### WHAT YOU SHOULD DO
Because only the text is wanted, repeat the records below exactly and omit the pictures.

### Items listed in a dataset
________

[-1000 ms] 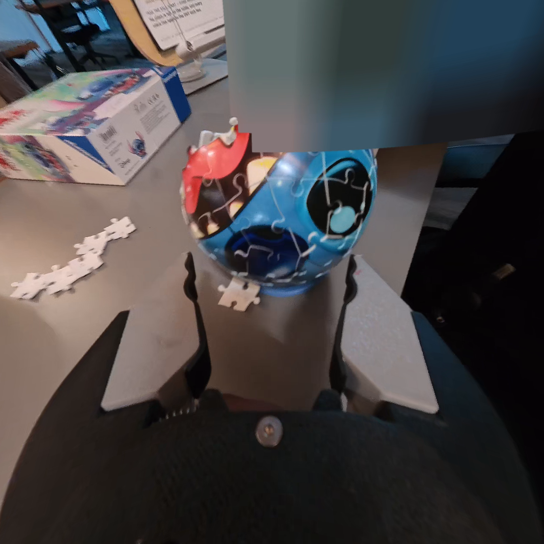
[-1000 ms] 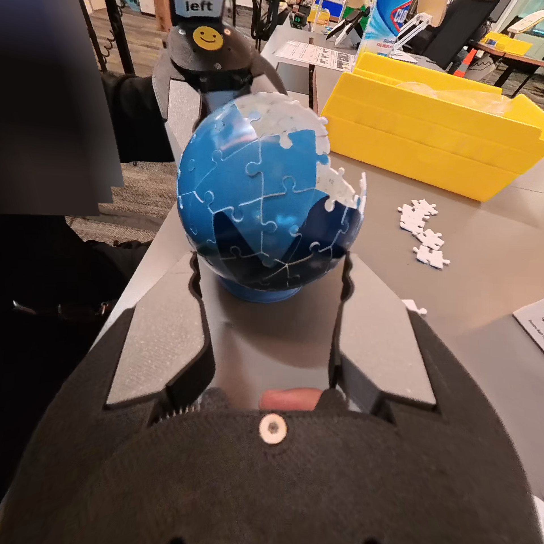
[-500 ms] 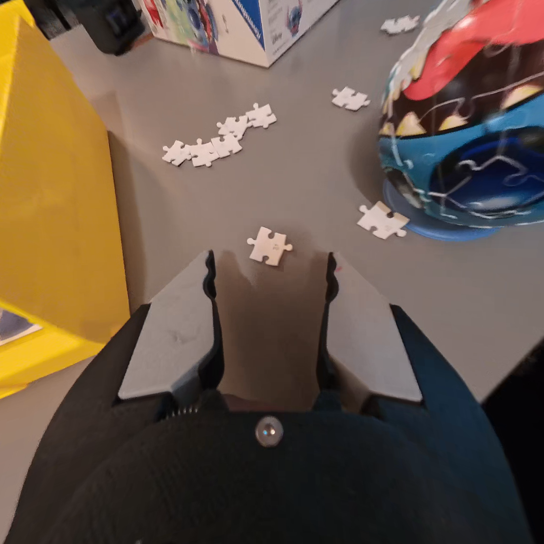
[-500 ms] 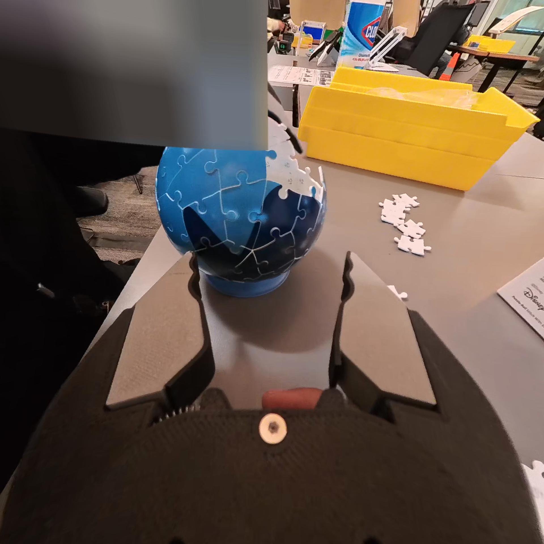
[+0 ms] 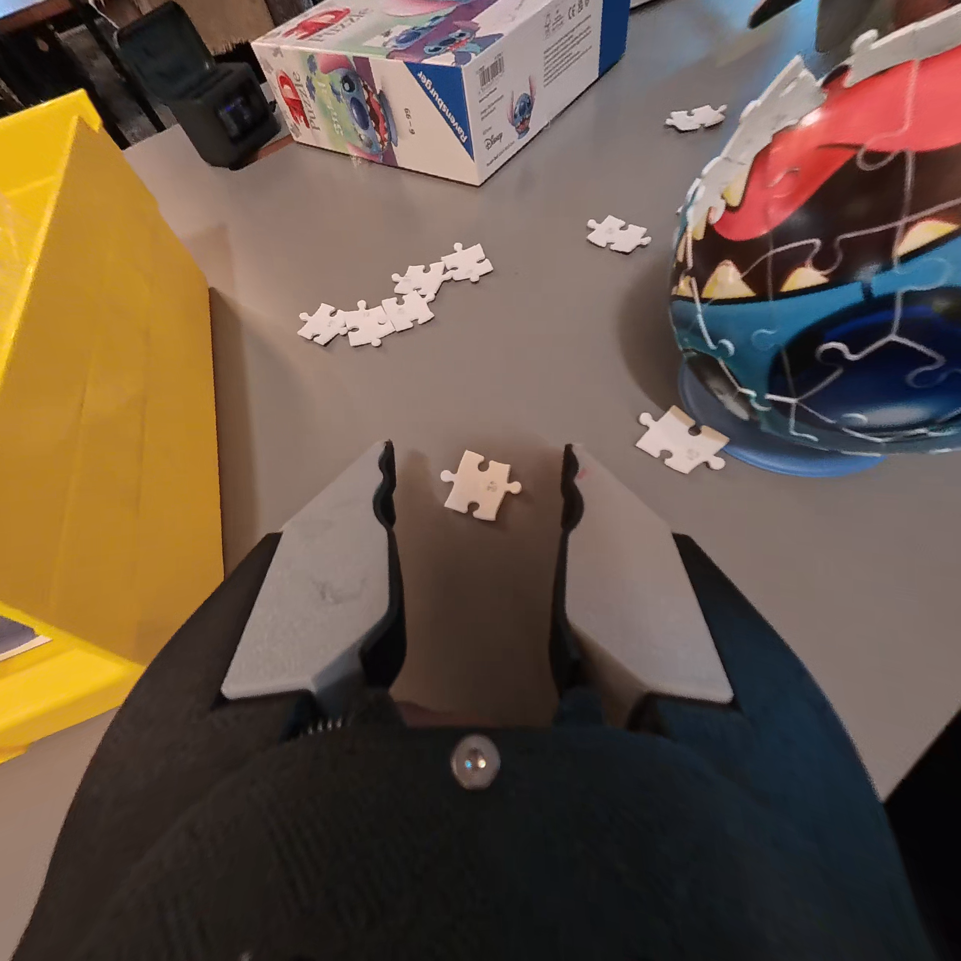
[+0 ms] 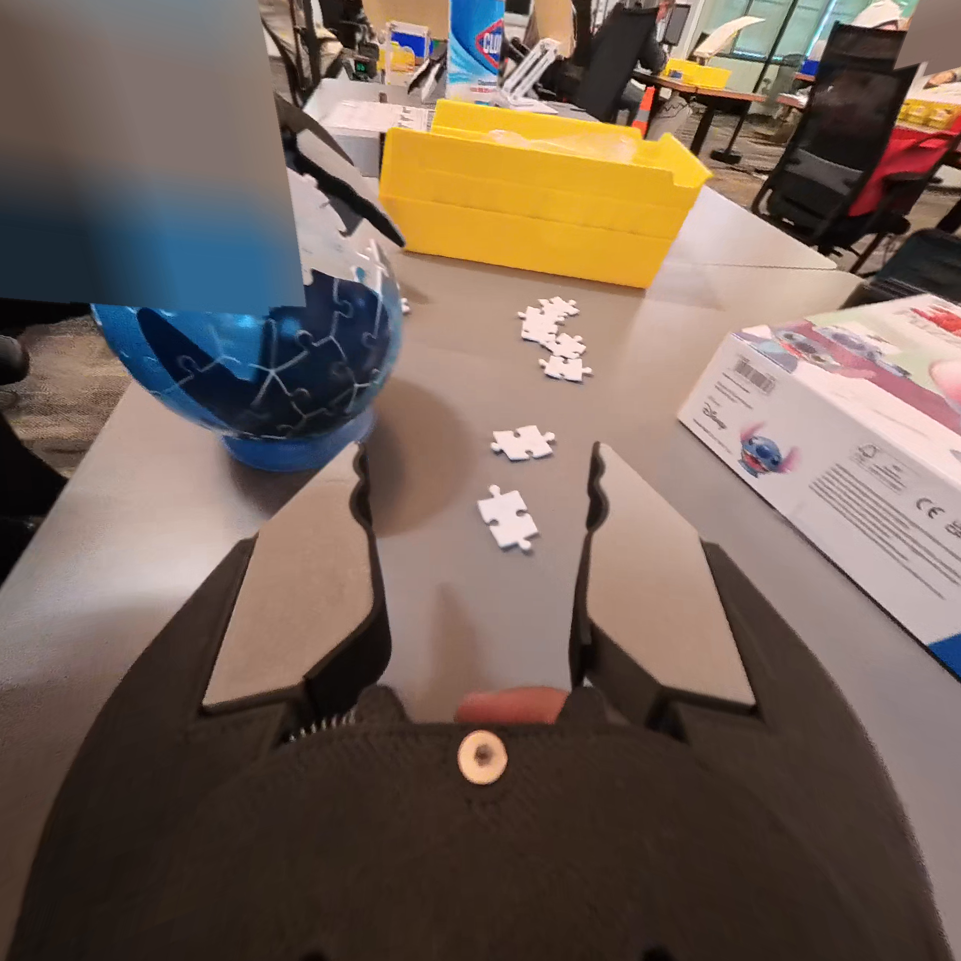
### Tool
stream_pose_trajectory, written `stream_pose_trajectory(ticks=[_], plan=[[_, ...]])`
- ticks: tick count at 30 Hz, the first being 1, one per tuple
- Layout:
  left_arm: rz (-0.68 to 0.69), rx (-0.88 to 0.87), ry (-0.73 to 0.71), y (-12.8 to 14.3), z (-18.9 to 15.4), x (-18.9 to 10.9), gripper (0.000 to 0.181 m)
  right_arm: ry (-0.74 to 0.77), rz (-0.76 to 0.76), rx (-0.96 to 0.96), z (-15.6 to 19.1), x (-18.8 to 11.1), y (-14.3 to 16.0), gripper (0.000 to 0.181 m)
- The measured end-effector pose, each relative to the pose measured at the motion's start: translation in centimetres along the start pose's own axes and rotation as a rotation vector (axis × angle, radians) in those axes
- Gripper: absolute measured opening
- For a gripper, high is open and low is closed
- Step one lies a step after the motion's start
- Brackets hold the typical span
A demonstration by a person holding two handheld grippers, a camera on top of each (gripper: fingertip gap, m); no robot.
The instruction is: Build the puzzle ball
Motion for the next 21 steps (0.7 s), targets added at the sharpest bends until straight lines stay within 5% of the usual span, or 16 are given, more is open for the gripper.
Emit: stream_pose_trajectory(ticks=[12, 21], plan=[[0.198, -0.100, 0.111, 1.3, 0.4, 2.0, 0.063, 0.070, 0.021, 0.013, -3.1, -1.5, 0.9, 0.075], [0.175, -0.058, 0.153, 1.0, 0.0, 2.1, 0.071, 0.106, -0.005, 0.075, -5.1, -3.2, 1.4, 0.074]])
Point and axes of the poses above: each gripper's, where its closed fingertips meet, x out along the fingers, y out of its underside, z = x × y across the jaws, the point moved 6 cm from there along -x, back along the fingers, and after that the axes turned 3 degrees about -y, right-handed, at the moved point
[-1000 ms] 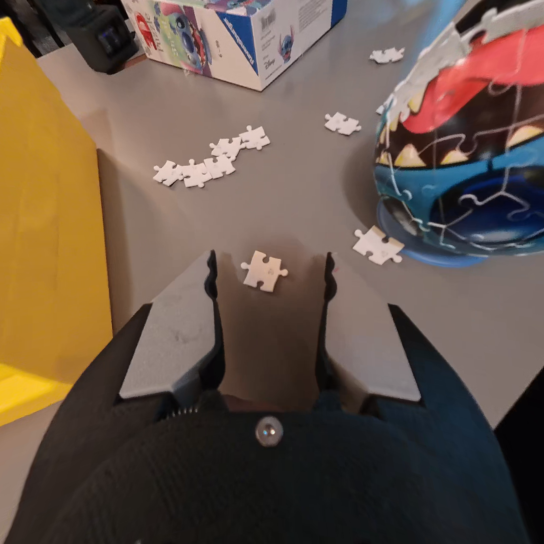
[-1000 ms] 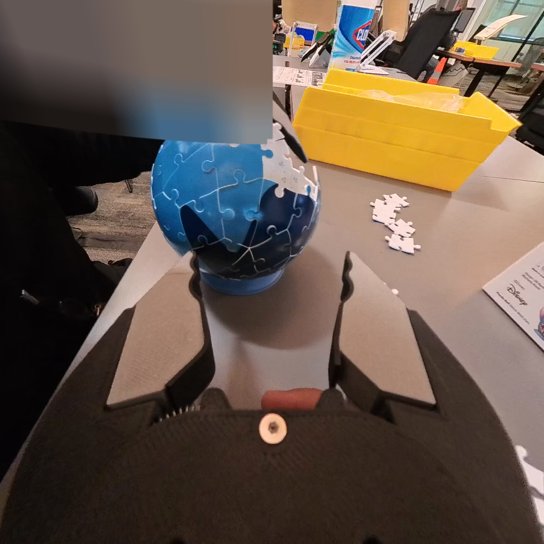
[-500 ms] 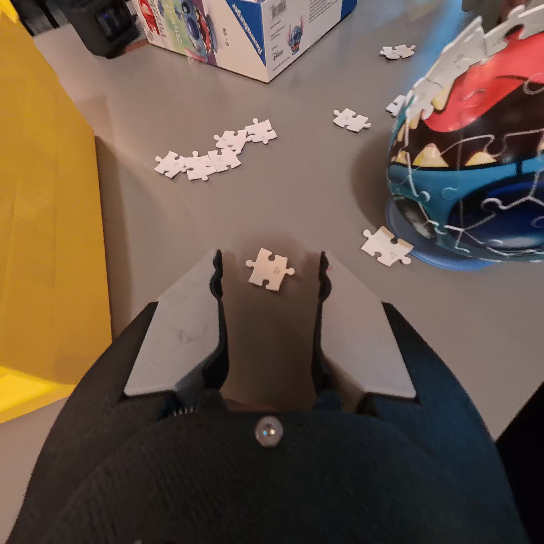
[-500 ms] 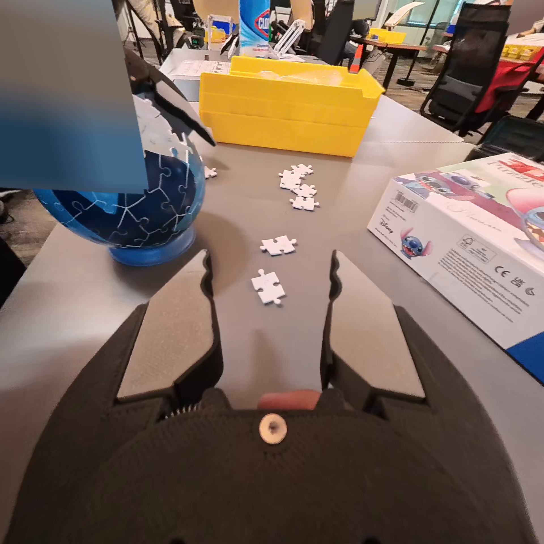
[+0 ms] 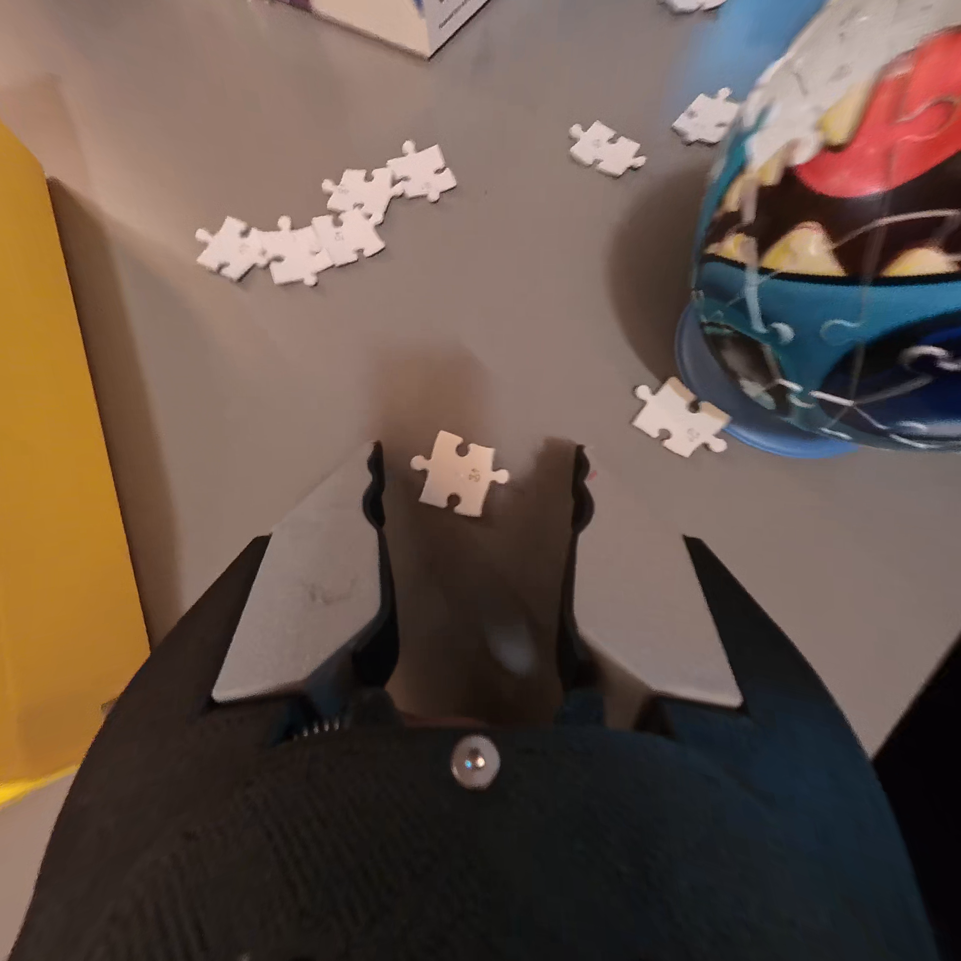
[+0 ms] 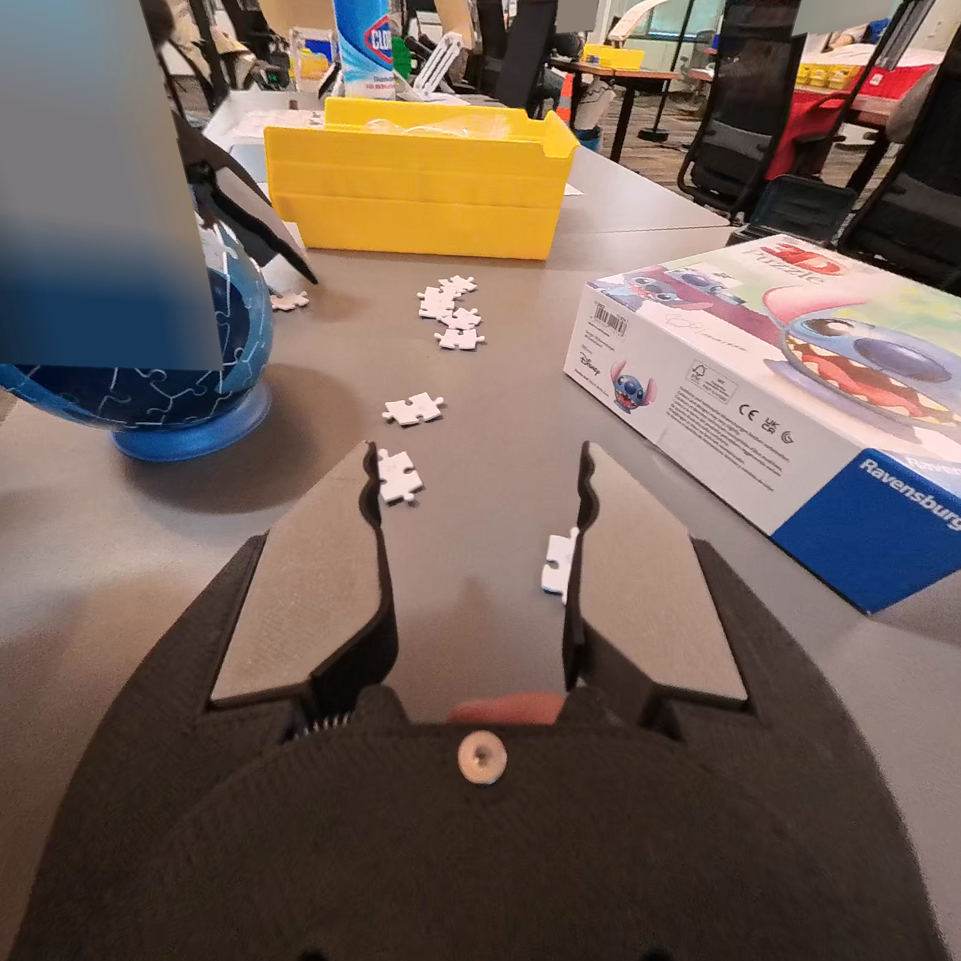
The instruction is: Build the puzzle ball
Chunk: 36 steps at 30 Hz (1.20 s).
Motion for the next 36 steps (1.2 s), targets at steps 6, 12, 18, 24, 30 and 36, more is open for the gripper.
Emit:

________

### ANSWER FOR THE TASK
[-1000 ms] 
[-1000 ms] 
[-500 ms] 
[-500 ms] 
[+0 ms] 
[+0 ms] 
### Tool
stream_pose_trajectory, written `stream_pose_trajectory(ticks=[_], plan=[[_, ...]])`
- ticks: tick count at 30 Hz, the first being 1, one per tuple
- Layout:
  left_arm: rz (-0.68 to 0.69), rx (-0.88 to 0.87), ry (-0.73 to 0.71), y (-12.8 to 14.3), z (-18.9 to 15.4), x (-18.9 to 10.9), gripper (0.000 to 0.181 m)
  right_arm: ry (-0.74 to 0.77), rz (-0.76 to 0.76), rx (-0.96 to 0.96), z (-15.6 to 19.1), x (-18.8 to 11.1), y (-14.3 to 16.0), gripper (0.000 to 0.181 m)
- The measured end-effector pose, each relative to the pose measured at the motion's start: translation in centimetres along the start pose's own axes and rotation as a rotation vector (axis × angle, radians) in those axes
- Gripper: absolute measured opening
- For a gripper, high is open and low is closed
- Step one lies a step after the motion's start
- Brackets hold the typical span
A demonstration by a person holding two handheld grippers, a camera on top of each (gripper: fingertip gap, m); no robot.
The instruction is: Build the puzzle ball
Motion for the next 21 steps (0.7 s), targets added at the sharpest bends until straight lines stay within 5% of the usual span, or 16 are given, more is open for the gripper.
Emit: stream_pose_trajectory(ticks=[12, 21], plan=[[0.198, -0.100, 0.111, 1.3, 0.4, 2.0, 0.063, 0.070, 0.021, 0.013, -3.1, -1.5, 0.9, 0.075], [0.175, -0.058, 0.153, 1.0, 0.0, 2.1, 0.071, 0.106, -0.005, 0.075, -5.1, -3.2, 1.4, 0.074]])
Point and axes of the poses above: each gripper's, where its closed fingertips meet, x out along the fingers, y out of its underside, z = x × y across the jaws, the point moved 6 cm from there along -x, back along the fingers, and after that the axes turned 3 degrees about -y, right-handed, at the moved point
[-1000 ms] 
[-1000 ms] 
[-500 ms] 
[-500 ms] 
[+0 ms] 
[+0 ms] 
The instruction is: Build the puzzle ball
Chunk: 36 steps at 30 Hz (1.20 s).
Motion for the next 36 steps (1.2 s), targets at steps 6, 12, 18, 24, 30 and 36, more is open for the gripper.
Emit:

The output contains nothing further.